Natal tropical
O relógio da praça onde nunca era silêncio apontava para as oito horas. O sol finalmente começava a se esconder no horizonte da cidade, ainda clareando aquela noite natalina de verão tropical. Ao invés de neve, tapetes de espuma branca cobriam o teto das barracas da movimentada feira de artesanato. Luminárias de plástico imitando magicamente gotas congeladas pendiam das árvores. Luzes amarelas circulavam as palmeiras ao lado de um grande trenó cenográfico onde as famílias se enfileiravam para tirar fotos. Mães entrecruzavam a praça de uma loja para outra se desviando umas das outras com os braços ornados de sacolas abarrotadas, apressando seus pequeninos que mal podiam alcançá-las, ora pelos passinhos limitados ora porque eles se detinham para admirar toda aquela euforia de sons, luzes e cores.
Perto do parquinho, dezenas de crianças saltitantes se aglomeravam diante de uma réplica enorme de boneco de neve, e aguardavam exaltadas o momento em que sairia da cartola uma chuva de sabão e pudessem brincar ao mais próximo do que seria nevar.
Não longe dali, entre argentinos hippies vendendo badulaques e esculturas de madeira, um grupo de recém-chegados do Haiti vendiam perfumes trazidos do Paraguai em camelôs improvisados. As haitianas, com seus rostos arredondados e brilhantes olhos amendoados pensavam cabisbaixas nos filhos que ficaram para trás e que sonhavam um dia poder trazê-los também. Os homens haitianos, com suas roupas coloridas e gesticulando com seus colares e pulseiras, tagarelavam entre si com seu dialeto crioulo, e nem quem por ali passasse e soubesse falar francês entenderia a conversa.
No coreto da praça, uma banda tocava baião, e alguns universitários moçambicanos, com seus rostos alongados e grandes olhos, dançavam descontraidamente o ritmo novo para eles. E era assim que essa imigrante negritude africana e caribenha há muito perdida por aqui, já diluída e abrasileirada por séculos, africanizava o Brasil novamente.

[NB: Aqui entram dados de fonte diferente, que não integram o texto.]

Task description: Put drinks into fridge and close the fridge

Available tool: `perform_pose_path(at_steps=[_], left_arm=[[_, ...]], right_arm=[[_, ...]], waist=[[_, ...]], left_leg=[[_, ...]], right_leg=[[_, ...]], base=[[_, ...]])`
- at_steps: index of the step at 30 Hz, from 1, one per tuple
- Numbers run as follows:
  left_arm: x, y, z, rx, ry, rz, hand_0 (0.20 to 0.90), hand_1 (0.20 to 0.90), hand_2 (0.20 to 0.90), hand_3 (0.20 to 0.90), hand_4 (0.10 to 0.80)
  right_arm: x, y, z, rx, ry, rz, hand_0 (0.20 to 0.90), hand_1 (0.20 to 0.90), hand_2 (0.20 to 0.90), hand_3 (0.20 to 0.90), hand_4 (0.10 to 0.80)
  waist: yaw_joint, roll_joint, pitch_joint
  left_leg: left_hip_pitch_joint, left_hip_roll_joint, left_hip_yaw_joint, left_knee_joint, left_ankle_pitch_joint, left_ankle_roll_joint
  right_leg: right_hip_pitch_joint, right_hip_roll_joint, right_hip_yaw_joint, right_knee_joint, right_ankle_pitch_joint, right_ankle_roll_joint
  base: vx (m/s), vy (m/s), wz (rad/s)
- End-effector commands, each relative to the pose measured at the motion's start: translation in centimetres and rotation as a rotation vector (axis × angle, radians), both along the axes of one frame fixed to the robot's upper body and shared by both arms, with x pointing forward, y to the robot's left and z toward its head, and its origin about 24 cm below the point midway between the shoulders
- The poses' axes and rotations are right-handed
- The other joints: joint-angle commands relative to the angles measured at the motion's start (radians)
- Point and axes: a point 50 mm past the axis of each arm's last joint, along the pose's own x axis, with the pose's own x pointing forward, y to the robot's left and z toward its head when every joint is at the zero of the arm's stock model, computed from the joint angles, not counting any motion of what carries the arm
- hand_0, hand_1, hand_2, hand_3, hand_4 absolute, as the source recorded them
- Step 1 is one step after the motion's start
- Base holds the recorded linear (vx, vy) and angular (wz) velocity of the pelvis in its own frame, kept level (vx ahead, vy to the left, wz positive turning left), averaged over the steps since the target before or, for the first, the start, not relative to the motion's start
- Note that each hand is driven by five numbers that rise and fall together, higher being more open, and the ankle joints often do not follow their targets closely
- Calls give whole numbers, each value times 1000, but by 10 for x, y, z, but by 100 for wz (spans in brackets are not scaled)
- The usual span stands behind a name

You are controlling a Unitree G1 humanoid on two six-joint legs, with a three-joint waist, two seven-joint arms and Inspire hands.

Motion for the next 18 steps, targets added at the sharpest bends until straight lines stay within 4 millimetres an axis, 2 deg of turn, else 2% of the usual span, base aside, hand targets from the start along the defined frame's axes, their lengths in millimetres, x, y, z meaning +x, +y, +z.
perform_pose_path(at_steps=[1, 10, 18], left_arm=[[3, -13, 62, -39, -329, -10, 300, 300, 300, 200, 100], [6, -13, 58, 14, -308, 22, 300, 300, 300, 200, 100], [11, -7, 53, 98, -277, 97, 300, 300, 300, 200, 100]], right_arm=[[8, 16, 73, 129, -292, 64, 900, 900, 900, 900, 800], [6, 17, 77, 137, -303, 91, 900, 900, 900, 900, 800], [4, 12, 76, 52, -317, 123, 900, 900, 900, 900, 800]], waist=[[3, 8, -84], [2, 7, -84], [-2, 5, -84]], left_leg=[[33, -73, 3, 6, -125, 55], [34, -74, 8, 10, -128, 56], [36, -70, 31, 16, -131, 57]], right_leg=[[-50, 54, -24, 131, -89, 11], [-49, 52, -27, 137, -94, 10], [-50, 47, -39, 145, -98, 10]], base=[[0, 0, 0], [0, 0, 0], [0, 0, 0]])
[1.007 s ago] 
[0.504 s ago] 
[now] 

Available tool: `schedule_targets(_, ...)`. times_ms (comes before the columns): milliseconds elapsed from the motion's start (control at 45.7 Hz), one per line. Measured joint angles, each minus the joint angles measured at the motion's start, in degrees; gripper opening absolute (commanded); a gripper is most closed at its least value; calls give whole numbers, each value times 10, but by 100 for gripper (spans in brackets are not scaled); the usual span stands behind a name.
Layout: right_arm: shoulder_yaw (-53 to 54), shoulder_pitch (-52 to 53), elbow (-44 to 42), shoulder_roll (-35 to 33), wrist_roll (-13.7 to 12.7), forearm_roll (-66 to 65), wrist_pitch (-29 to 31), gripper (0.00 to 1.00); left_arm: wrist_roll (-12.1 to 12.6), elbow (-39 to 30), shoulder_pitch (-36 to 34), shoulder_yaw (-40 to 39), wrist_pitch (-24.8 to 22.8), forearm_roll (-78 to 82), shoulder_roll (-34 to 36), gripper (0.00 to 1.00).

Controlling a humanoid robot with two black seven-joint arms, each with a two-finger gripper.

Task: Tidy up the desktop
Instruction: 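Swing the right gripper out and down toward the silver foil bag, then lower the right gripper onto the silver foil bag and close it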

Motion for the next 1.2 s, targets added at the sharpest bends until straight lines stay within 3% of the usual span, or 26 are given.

Uma família de índios, os mais antigos habitantes destas bandas, que já por aqui passavam, bem antes da praça e de toda a cidade entrepor suas andanças, parou diante do coreto, descansando seus balaios no chão. Os curumins descalços bebiam uma latinha de refrigerante e dividiam um pacote de batatas chips.
De repente, um sinete badalou em meio a todo aquele alvoroço, e a praça foi-se voltando para um único ponto, apontando para uma única pessoa. Agora, eram as crianças que puxavam as mães. E vestindo um casaco vermelho e carregando uma grande sacola de balas, chegava ao meio da praça a presença mais esperada. O velhinho tocou o sinete mais uma vez e logo estava cercado de crianças de todas as idades e tamanhos. Algumas perguntavam se era ele de verdade. Uma mulher vestida com roupas coloridas e um chapéu pontudo acompanhava o Papai Noel e o ajudava a distribuir as balas para as crianças.
Um menino, neto do dono do restaurante árabe do outro lado da rua, olhava para aquele Papai Noel de pele rosada e de casaco vermelho felpudo, e já esperava que o avô libanês lhe narrasse mais uma vez sobre o quanto o Papai Noel deveria aparecer de pele morena, nariz turco e longas vestes bizantinas. No entanto, o avô observou a praça apinhada de toda gente, de caboclos, africanos, caribenhos, índios, se abrasileirando cada qual em seu dialeto, tendo que aprender a construir uma civilização mestiça no mesmo espaço, em meio àquela neve de espuma, em meio à noite de verão, que resolveu reverenciar o mundo inteiro aportado naquela praça. E, aceitando duas balas de morango do bom velhinho, deu-as ao neto e lhe desejou finalmente um sincero feliz Natal.